_What to do_
Lines from the one with "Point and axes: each" up to and including the one with "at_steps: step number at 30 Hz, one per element" are to be copied exactly from the records below, without their pictures.

#####

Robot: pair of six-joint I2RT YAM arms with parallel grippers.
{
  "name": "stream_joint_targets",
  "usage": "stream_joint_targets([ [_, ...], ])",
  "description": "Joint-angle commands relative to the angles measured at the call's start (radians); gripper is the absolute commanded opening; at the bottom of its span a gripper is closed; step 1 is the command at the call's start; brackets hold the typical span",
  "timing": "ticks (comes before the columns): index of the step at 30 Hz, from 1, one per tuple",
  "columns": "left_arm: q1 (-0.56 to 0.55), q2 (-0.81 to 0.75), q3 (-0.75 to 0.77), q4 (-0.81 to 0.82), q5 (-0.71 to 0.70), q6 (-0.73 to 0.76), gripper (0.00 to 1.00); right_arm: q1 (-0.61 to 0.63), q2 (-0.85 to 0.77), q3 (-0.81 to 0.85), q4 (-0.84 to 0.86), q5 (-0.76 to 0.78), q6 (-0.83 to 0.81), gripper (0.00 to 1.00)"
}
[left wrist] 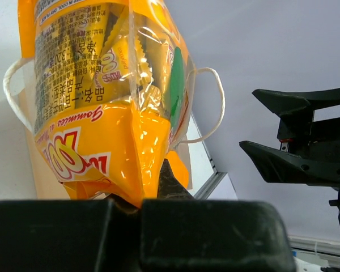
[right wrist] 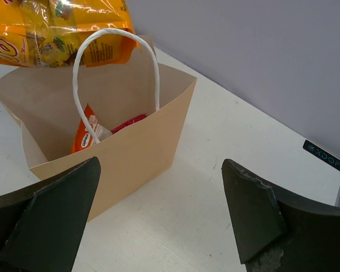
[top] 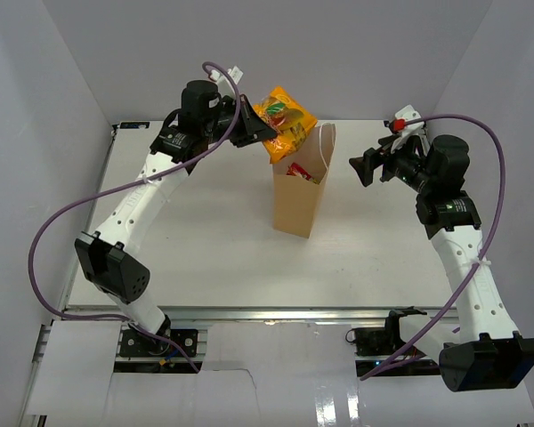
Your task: Place the snacks into the paper bag
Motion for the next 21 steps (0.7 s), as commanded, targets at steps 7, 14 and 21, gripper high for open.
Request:
stream_joint_targets([
  [7,-0.074,0.024,0.176,-0.066,-0.112,0.144,0.0,-0.008,-0.015,-0.016,0.04,-0.005,0.0,0.93],
  [14,-0.092,0.078,0.254,-0.096,-0.129,0.155,0.15,-0.013,-0.019,-0.021,0.04,-0.003,-0.004,0.93],
  [21,-0.097,0.11,0.308,-0.106,-0.14,0.144,0.32,-0.019,-0.022,-0.025,0.04,0.001,-0.003,0.92],
])
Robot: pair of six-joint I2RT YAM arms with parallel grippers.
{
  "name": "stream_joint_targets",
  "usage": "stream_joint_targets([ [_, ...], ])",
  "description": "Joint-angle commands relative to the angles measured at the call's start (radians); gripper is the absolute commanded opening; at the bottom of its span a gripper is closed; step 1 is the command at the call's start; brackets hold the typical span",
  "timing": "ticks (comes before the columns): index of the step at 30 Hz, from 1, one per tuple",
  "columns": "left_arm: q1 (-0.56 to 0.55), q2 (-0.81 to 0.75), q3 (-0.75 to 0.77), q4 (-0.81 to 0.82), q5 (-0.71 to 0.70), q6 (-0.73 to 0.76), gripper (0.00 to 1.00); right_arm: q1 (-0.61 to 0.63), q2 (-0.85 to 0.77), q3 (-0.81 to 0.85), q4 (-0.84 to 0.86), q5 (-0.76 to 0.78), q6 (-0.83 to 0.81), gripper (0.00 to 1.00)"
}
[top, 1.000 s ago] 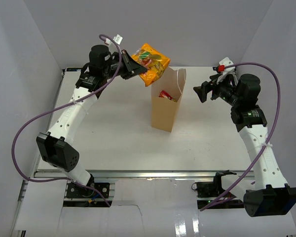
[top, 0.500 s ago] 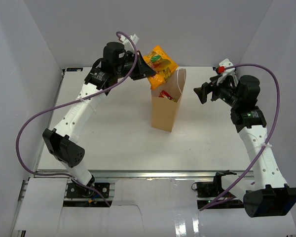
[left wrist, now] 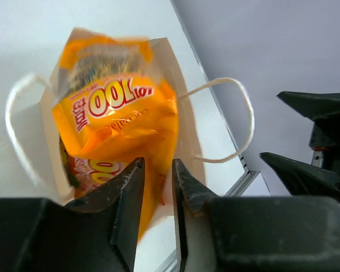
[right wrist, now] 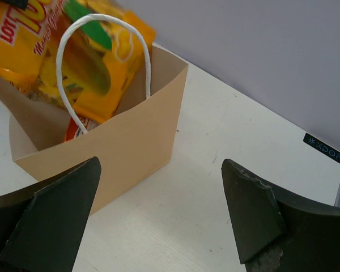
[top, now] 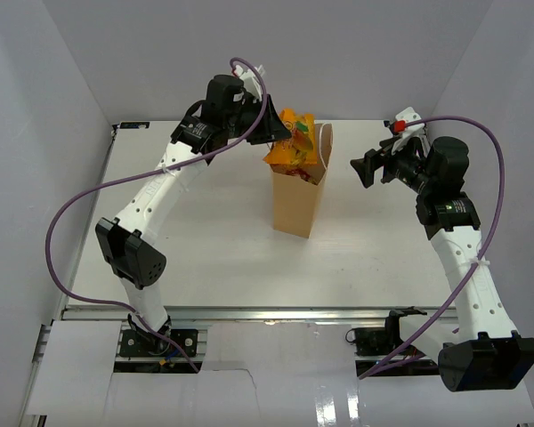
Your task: Place the snacks into the paper bag
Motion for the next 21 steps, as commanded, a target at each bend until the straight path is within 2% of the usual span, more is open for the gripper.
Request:
stream_joint_targets([
  [1,-0.005,-0.042,0.1,0.068,-0.009,0.001,0.39,-0.007,-0.019,0.0,0.035,0.001,-0.002,0.92],
  [2,-0.006,-0.042,0.107,0.068,-0.003,0.007,0.46,-0.007,-0.019,0.0,0.033,0.001,-0.002,0.92],
  [3,-0.008,-0.039,0.126,0.068,-0.009,0.007,0.48,-0.008,-0.019,0.001,0.035,0.001,-0.002,0.91],
  [10,-0.01,-0.038,0.189,0.084,0.006,0.007,0.52,-0.011,-0.013,0.007,0.03,0.003,-0.002,0.91],
  [13,-0.01,-0.074,0.189,0.087,-0.02,0.06,0.55,-0.014,-0.01,0.01,0.019,0.007,0.001,0.9],
  [14,-0.01,-0.118,0.158,0.088,-0.034,0.086,0.56,-0.014,0.004,0.018,-0.01,0.03,0.029,0.9],
  [16,-0.01,-0.188,0.08,0.107,-0.128,0.169,0.66,-0.014,0.048,0.065,-0.075,0.088,0.059,0.9],
  [17,-0.01,-0.286,-0.054,0.12,-0.17,0.197,0.7,-0.016,0.065,0.085,-0.155,0.116,0.08,0.9],
  [18,-0.01,-0.343,-0.134,0.165,-0.21,0.218,0.8,-0.016,0.08,0.102,-0.191,0.153,0.088,0.9],
  [19,-0.01,-0.403,-0.22,0.192,-0.253,0.237,0.86,-0.019,0.097,0.116,-0.214,0.225,0.093,0.9],
  [20,-0.01,-0.528,-0.401,0.252,-0.329,0.26,0.91,-0.02,0.099,0.112,-0.234,0.257,0.096,0.9],
  [21,-0.01,-0.592,-0.488,0.278,-0.38,0.268,0.97,-0.025,0.097,0.109,-0.244,0.294,0.096,0.9],
])
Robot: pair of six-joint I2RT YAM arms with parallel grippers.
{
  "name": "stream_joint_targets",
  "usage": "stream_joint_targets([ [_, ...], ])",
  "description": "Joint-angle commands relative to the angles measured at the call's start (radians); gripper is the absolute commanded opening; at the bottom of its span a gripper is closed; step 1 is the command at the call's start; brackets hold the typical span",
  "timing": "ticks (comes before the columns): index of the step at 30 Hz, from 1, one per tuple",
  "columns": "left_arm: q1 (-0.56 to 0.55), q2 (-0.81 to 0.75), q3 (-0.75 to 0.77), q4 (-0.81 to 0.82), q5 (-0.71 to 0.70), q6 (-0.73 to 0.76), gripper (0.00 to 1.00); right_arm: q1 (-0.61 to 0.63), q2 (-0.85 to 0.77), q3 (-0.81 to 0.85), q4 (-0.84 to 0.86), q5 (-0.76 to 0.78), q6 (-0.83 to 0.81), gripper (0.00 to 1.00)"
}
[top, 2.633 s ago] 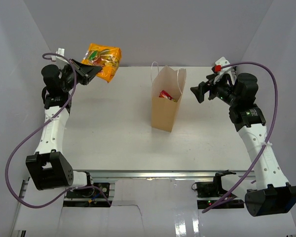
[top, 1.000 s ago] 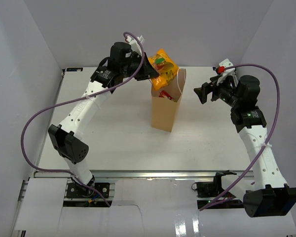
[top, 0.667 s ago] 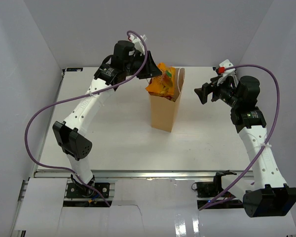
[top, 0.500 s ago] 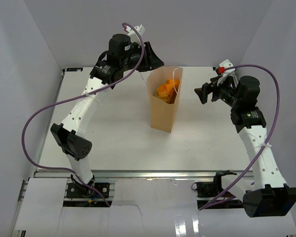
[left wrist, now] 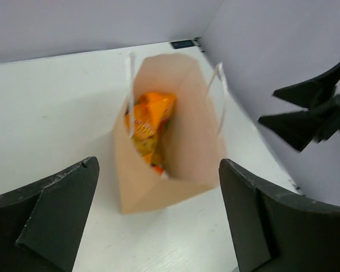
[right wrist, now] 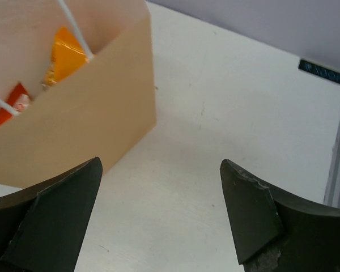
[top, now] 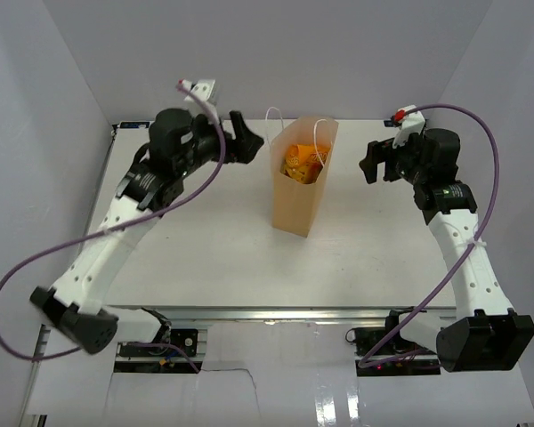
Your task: Place the snacks into the paper bag
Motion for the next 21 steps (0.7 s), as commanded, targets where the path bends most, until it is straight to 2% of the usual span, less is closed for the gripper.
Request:
stream_joint_targets([
  [1,-0.002,-0.292,-0.273,0.112,-0.261,0.1,0.98,-0.014,0.005,0.034,-0.119,0.213,0.036,0.9],
  [2,0.0,-0.349,-0.411,0.126,-0.299,0.096,0.98,-0.014,0.005,0.035,-0.134,0.24,0.033,0.9],
  [5,0.003,-0.56,-0.585,0.106,-0.4,0.08,0.98,-0.016,0.004,0.034,-0.206,0.361,0.051,0.9],
  [9,0.003,-0.64,-0.691,0.052,-0.431,0.035,0.98,-0.016,-0.039,-0.011,-0.225,0.462,0.044,0.9],
  [18,0.003,-0.674,-0.748,0.015,-0.42,-0.024,0.98,-0.016,-0.141,-0.057,-0.194,0.461,0.045,0.9],
  [21,0.003,-0.674,-0.747,0.006,-0.417,-0.022,0.98,-0.016,-0.17,-0.072,-0.185,0.418,0.026,0.9],
])
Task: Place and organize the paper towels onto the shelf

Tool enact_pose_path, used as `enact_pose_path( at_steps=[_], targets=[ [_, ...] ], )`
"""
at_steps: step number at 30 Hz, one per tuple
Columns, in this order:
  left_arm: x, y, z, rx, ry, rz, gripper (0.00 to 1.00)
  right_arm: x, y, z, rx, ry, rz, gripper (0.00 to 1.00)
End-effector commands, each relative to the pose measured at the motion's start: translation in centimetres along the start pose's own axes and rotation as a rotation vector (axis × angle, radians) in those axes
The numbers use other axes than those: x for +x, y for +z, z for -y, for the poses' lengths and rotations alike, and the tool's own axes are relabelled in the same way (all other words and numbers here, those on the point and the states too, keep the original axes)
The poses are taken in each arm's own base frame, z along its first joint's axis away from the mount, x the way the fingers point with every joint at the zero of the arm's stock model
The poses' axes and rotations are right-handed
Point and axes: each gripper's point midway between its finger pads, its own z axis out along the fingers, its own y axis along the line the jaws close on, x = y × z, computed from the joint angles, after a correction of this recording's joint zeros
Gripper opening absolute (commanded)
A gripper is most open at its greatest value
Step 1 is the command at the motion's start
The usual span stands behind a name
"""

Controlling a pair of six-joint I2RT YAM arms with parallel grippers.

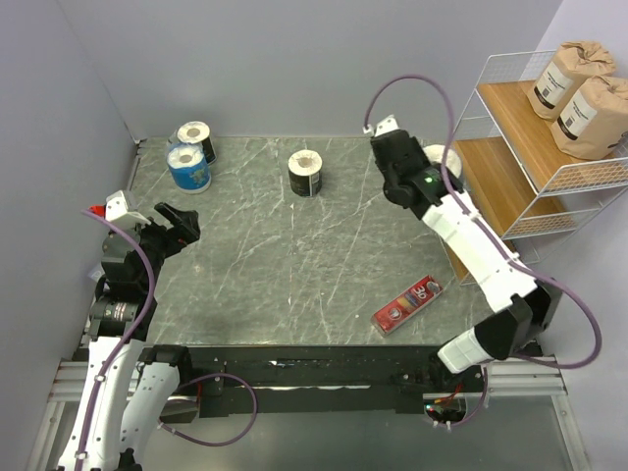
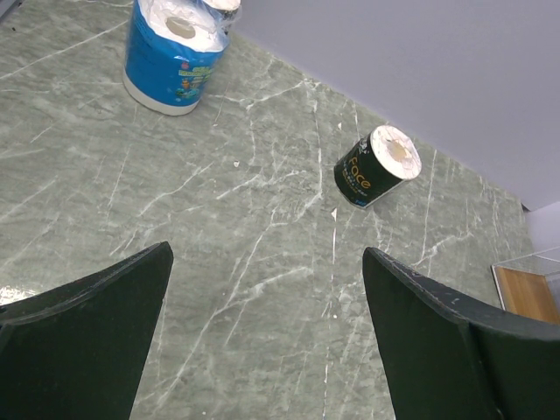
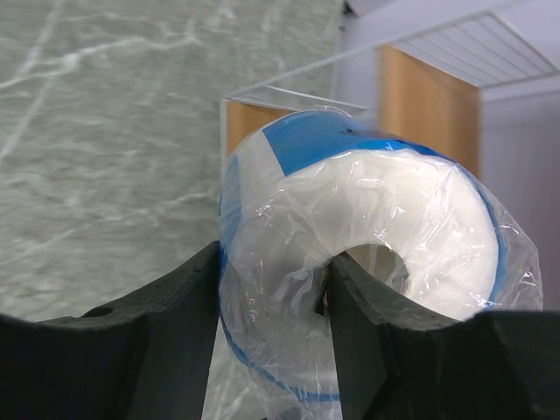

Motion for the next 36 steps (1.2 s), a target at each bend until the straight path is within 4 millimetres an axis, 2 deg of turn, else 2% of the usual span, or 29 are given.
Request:
enact_pose_path(
  at_steps=[1,5,9,15,22,28,33,36],
  targets=[
    [-1.2,-0.4,0.7,0.021,-0.004,0.038,0.96,-1.5,-3.0,5.9,0.117,0.073,0.103,0.43],
    [-1.2,-0.4,0.7,0.019,-0.004,0.038,0.97,-0.4,-3.2,7.9,0.165,0.09,0.075,0.43],
    [-1.2,-0.4,0.6,0.019,-0.006,0.04,0.97,1.1,-3.1,9.1,0.192,0.11,0.027,0.43],
    [-1.1,-0.3,0.6,0.019,-0.006,0.037,0.96,2.3,-3.2,10.4,0.224,0.141,0.022,0.43],
    [-1.1,-0.4,0.6,0.017,-0.004,0.038,0.96,3.4,-3.3,11.6,0.251,0.154,-0.008,0.43],
    [-1.2,-0.3,0.6,0.017,-0.006,0.038,0.96,4.2,-3.2,11.7,0.234,0.175,-0.008,0.46],
    [-1.2,-0.3,0.6,0.017,-0.004,0.038,0.96,5.3,-2.8,12.5,0.263,0.18,-0.038,0.47],
    [-1.1,-0.4,0.6,0.019,-0.006,0.037,0.97,5.6,-2.6,13.0,0.269,0.202,-0.037,0.54]
  ],
)
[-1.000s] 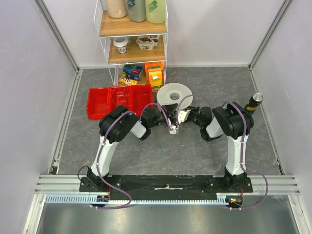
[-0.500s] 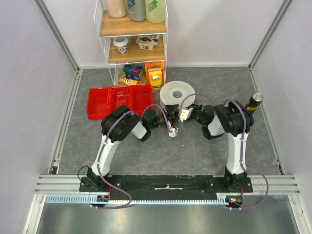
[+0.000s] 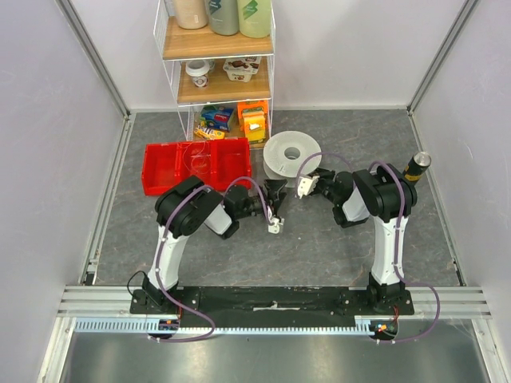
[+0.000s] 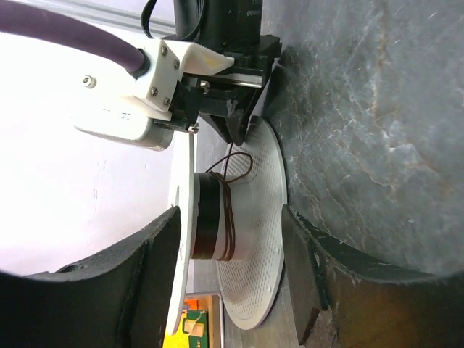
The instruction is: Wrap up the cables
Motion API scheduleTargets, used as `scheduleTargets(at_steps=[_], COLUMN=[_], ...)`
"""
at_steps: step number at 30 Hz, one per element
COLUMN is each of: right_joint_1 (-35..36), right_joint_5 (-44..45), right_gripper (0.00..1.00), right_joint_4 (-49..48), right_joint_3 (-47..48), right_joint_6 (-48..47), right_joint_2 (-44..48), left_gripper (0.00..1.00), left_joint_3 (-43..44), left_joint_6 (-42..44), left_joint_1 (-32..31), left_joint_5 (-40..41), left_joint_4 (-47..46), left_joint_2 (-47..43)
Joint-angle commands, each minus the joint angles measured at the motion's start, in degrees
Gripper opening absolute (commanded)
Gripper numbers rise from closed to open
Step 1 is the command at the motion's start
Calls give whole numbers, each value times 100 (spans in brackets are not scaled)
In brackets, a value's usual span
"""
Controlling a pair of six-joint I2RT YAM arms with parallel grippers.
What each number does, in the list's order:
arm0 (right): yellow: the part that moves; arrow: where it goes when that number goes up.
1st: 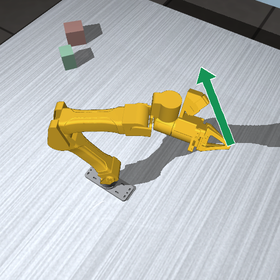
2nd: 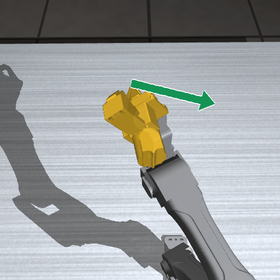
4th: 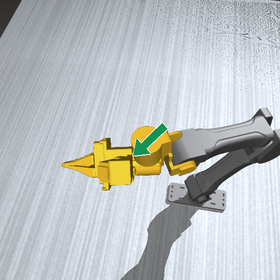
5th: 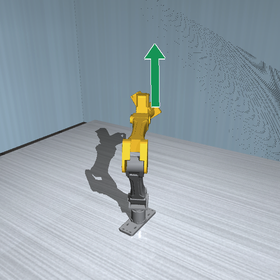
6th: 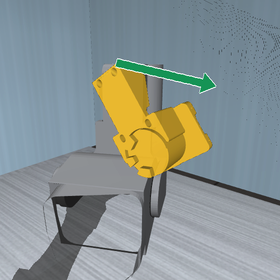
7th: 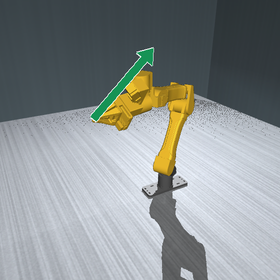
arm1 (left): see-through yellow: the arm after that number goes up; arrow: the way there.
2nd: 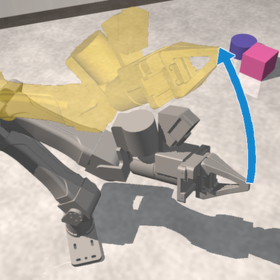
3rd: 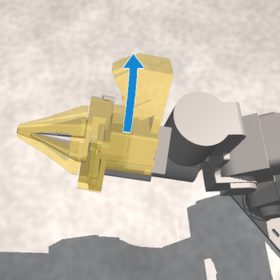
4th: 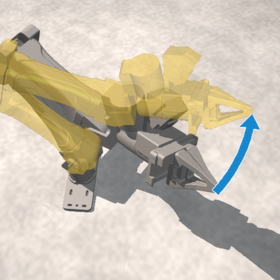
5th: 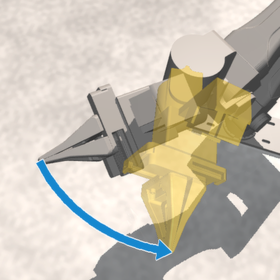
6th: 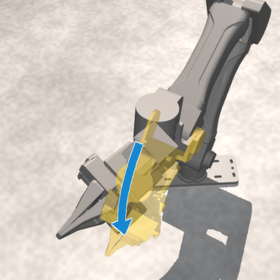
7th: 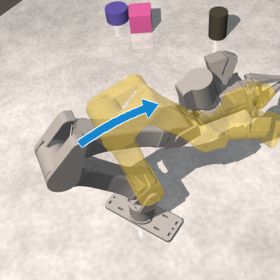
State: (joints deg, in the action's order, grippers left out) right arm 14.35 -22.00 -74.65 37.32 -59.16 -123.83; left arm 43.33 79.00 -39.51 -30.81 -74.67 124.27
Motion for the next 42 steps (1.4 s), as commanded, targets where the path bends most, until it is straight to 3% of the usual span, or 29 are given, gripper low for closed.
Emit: scheduleTargets(at_steps=[1, 4, 11, 25, 42], right_joint_1=[-37, -46, -55, -46, -55], right_joint_5=[47, -41, -269, -718, -937], right_gripper=[20, 20, 32, 34, 43], right_joint_4=[-2598, -2590, -2590, -2598, -2598], right_joint_3=[-5, -93, -321, -875, -1394], right_joint_6=[255, 220, 167, -87, -175], right_joint_2=[-203, -150, 43, 263, 684], left_gripper=[64, 64, 64, 63, 64], left_joint_3=[-360, -545, -747, -844, -1186], left_joint_6=[89, 54, -51, -122, -113], left_joint_1=[-22, -57, -57, -66, -92], left_joint_5=[-452, -470, -496, -532, -611], left_joint_4=[-1752, -1744, -1735, -1726, -1673], left_joint_2=[-525, -745, -1036, -1185, -1458])
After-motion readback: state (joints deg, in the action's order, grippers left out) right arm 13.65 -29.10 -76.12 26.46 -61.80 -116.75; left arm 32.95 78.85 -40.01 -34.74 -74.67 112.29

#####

_Answer_
Point and axes: each gripper's point midway between its finger pads, its own z axis out along the fingers, its own y axis along the line the jaws close on, x = y × z, computed from the joint angles, after a correction of this recording's joint zeros
Gripper opening absolute (commanded)
A gripper is most open at its greatest value
Step 1 is the command at the motion's start
The usual span stands behind a name
"""

Controlling a pair of six-joint I2RT YAM arms with parallel grippers.


Motion for the next 36 steps (1.2 s), a target at each bend until the straight path is within 4 millimetres an axis, 2 deg of turn, else 2% of the usual span, or 29 are given.
Request:
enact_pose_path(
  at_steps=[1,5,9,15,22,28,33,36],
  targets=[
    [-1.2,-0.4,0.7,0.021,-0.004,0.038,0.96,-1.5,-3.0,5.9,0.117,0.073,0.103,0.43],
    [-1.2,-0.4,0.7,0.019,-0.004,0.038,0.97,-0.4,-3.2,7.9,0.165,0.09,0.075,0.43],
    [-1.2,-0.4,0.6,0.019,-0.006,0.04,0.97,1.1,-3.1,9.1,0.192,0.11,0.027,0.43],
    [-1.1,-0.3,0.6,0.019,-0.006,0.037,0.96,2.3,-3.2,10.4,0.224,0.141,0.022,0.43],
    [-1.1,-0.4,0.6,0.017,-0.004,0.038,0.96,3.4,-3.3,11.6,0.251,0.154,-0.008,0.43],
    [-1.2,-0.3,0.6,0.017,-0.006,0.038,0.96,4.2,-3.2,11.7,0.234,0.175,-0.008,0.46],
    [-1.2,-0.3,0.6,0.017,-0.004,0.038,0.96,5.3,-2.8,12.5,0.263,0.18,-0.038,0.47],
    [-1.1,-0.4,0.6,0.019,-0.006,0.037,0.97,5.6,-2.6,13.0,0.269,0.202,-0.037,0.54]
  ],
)
[-1.000s] 
[-0.500s] 
[+0.000s] 
[+0.000s] 
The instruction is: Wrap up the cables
Motion API scheduleTargets, used as `scheduleTargets(at_steps=[_], COLUMN=[_], ...)`
"""
at_steps: step number at 30 Hz, one per element

With this, the answer is finished.